Bombo is a suburb of the Municipality of Kiama, in the Illawarra region of New South Wales, Australia. It is located 2 km north of Kiama.

==Etymology==
Bombo is derived from "Thumbon", the name of a renowned headman and warrior born in this district.

==Infrastructure==
Bombo is the gateway between Kiama and its northern suburbs, Kiama Downs and Minnamurra. The Princes Highway runs through Bombo. In November 2005 a new six lane road opened replacing the original two lane road.
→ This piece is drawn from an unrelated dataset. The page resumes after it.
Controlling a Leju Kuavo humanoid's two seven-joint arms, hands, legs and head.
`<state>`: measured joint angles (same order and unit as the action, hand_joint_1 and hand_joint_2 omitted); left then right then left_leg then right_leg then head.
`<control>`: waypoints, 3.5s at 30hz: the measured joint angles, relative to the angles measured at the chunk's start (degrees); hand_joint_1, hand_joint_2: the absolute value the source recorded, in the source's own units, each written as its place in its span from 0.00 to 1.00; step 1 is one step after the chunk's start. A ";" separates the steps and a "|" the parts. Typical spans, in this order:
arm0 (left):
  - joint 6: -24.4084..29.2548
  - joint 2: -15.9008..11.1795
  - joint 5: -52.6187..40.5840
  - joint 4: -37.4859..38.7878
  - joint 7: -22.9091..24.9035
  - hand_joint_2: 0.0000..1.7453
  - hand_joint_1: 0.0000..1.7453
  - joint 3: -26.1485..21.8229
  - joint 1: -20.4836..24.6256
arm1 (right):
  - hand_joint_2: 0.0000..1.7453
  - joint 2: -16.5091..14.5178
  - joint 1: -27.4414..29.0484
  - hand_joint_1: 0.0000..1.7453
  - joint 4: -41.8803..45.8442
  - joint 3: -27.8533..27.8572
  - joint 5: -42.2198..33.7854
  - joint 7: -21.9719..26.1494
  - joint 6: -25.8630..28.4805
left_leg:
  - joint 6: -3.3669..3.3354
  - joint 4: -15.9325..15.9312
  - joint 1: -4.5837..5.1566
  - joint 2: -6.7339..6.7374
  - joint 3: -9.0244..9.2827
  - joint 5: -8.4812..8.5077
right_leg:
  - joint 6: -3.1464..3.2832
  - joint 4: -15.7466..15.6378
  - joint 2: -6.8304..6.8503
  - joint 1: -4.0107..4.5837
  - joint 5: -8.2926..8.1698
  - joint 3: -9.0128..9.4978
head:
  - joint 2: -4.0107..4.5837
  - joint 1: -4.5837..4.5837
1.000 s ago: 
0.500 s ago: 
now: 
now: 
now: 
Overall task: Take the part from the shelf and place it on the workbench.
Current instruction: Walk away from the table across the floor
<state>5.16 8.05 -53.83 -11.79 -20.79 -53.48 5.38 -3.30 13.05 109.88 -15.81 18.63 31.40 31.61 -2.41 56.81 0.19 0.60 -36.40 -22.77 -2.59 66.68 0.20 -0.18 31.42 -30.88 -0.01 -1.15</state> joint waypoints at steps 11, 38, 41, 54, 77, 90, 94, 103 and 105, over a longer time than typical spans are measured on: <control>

Bombo railway station opened in 1887 as the terminus of the Illawarra railway line. In 1893 the line was extended to Kiama. It is the closest railway station to the Pacific Ocean in New South Wales.

In the 1950s the New South Wales Government Railways established a ballast quarry. Boral operated an adjoining quarry from the 1970s until 2014.

== The Bombo disaster ==
The basalt quarry at Bombo was the site of a serious accident on 7 May 1888, when an explosive charge detonated prematurely and a mass of rock fell to the ground below where men were working. Four were killed and several severely injured.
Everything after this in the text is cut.